• Data provided:
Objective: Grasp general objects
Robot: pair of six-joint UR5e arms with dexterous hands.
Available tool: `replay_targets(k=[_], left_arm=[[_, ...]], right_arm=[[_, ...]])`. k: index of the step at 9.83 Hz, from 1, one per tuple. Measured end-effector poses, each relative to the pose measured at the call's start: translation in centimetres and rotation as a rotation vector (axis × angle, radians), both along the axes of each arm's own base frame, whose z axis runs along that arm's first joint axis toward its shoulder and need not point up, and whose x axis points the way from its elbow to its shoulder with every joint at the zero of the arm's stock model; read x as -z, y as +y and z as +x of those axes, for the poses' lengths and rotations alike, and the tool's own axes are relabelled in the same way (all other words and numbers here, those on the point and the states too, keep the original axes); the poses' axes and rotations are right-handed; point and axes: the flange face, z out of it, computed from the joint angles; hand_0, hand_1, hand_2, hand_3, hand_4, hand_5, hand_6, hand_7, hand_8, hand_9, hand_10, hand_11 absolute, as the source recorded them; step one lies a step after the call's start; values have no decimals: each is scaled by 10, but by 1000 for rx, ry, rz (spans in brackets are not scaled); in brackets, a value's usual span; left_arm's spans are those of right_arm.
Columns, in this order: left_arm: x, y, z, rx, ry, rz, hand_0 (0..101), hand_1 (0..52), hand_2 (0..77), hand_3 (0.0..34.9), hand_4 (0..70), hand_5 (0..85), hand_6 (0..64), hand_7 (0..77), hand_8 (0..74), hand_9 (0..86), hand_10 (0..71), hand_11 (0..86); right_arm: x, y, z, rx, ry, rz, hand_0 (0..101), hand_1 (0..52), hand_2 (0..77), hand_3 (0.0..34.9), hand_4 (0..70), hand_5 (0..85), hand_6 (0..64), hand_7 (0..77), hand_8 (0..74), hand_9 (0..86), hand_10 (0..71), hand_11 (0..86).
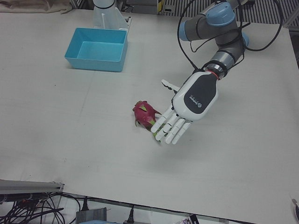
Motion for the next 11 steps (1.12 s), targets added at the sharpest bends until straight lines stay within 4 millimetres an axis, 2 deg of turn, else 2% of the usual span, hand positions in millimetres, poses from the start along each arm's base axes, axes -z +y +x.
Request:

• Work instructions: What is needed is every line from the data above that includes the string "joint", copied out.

• Final answer:
Robot: pair of six-joint UR5e arms with dexterous hands.
Available tool: `replay_targets(k=[_], left_arm=[[_, ...]], right_arm=[[_, ...]])`. k: index of the step at 9.83 Hz, from 1, one per tuple. Measured end-effector poses, each relative to the pose measured at the call's start: translation in centimetres and rotation as a rotation vector (axis × angle, radians), both along the axes of each arm's own base frame, whose z axis runs along that arm's first joint axis toward its shoulder and need not point up, and whose x axis points the way from its elbow to its shoulder with every joint at the zero of the arm's stock model; read x as -z, y as +y and z as +x of those axes, for the poses' lengths and rotations alike, and the tool's own axes are relabelled in the same way (all other words and numbers here, those on the point and the states too, keep the original axes); the poses' axes and rotations are right-handed; point and axes: the flange face, z out of it, computed from the joint angles; hand_0, hand_1, hand_2, hand_3, hand_4, hand_5, hand_6, hand_7, hand_8, hand_9, hand_10, hand_11 absolute, as the source recorded them; step one lies a step after the call's start; values have no decimals: each is scaled by 10, but by 1000 for rx, ry, rz (spans in brackets are not scaled); in brackets, a value's usual span; left_arm's spans are those of right_arm.

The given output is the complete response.